A puntare su Bove fu l’Argentina, chiedendogli di documentare il territorio e le popolazioni della Terra del Fuoco, allora largamente sconosciuti, in cambio dell’occasione di avvicinarsi all’Antartide.

Bove fece due spedizioni in Argentina, tra il 1881 e ‘82 e tra il 1883 e ‘84, facendo rilievi, studi geografici, rapporti dettagliati sulla fauna, sulle popolazioni indigene, sul potenziale agricolo. Bove, inoltre, propose all’Italia un piano: una colonia agricola per 20 mila italiani nelle terre fertili argentine. Un progetto dettagliato, quasi un business plan ante litteram. Anche questo non ebbe seguito, ma in due anni gli emigrati italiani in Argentina passarono da 200 mila a 900 mila. Un segno che Bove aveva lasciato il segno.

Durante la seconda avventura in Sud America, parteciparono anche la moglie, Luisa, il più volte Presidente della Repubblica Argentina, Sarmiento,  ed Edmondo De Amicis, in Sud America per alcune conferenze.
Ma anche questa volta, il progetto per l’Antartide non riuscì.


(Le due spedizioni in Sud America)

“Che buffonata la vita: questa misteriosa combinazione di logica impietosa per un futile scopo”
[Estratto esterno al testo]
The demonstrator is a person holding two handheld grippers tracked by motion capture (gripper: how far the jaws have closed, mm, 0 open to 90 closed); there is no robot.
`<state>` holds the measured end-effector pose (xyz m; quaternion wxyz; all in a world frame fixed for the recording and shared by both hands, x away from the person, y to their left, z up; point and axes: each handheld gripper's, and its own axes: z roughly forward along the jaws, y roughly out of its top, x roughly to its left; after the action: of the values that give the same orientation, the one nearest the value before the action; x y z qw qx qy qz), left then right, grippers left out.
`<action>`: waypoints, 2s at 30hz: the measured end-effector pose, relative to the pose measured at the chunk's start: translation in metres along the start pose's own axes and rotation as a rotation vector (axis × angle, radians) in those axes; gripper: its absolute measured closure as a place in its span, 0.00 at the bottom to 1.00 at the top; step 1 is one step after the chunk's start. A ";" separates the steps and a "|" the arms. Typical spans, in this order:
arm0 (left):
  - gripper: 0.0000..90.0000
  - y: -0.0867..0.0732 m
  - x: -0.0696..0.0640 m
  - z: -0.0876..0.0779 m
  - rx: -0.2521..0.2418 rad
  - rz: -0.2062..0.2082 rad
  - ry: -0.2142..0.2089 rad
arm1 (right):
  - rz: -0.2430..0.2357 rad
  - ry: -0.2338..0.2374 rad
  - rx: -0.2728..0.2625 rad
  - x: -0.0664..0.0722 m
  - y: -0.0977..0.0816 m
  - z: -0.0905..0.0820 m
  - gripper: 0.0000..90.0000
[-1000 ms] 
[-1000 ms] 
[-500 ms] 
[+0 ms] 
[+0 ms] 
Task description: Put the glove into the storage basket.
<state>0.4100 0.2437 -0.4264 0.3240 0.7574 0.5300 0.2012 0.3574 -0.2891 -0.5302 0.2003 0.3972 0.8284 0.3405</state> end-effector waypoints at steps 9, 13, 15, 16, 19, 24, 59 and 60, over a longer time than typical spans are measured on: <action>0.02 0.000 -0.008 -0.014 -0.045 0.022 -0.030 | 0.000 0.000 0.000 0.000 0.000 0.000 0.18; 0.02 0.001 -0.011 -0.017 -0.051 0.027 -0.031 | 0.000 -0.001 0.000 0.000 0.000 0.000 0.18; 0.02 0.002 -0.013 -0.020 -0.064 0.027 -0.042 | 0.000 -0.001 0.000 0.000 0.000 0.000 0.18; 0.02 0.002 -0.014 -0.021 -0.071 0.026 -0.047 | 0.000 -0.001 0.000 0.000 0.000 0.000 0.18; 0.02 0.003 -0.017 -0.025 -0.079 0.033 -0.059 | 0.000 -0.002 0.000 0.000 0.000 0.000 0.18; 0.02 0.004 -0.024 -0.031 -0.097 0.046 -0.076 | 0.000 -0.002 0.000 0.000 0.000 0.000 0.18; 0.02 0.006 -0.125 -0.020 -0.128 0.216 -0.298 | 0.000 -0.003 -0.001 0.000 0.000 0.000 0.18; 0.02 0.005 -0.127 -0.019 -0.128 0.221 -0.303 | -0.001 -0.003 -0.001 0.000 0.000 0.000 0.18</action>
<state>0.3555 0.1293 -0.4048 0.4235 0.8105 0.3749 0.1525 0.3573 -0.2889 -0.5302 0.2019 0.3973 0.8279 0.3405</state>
Questa frase di Marlowe di “Cuore di Tenebra”, descrive molto bene quel che colpì Bove durante la sua esplorazione lungo il fiume Congo, tra il 1884 e l’85.
Giacomo sconsigliò fortemente ogni coinvolgimento italiano in quell’area, intuendo le difficoltà ambientali, sanitarie e sociali. Un parere lungimirante ma, allo stesso tempo, premonitore della fine: durante la spedizione, contrasse una malattia rara, probabilmente la malaria.
Rientrato in Italia, l’esploratore piemontese cadde sempre più nello sconforto e, colpito da dolori che non gli avrebbero più permesso di continuare i propri viaggi, prima di togliersi la vita, scrisse tre lettere. In una di queste racconta dell’acquisto dell’arma, chiudendo con una battuta: “L’armaiolo mi ha detto che [la pistola] era capace di ammazzare un bove”.

Oggi: l’eredità di Giacomo Bove

A Maranzana, nella sua casa natale diventata sede del Municipio, si trova un museo a lui dedicato, inaugurato dalla sua pronipote e nato per trasmettere ai ragazzi delle scuole l’immenso bagaglio culturale di uno dei personaggi italiani più importanti del XIX secolo.

Inoltre, ad approfondire la vita dell’esploratore, sono presenti online alcuni video, tra cui quello del reporter Franco Guarino e della scrittrice Patrizia Figini.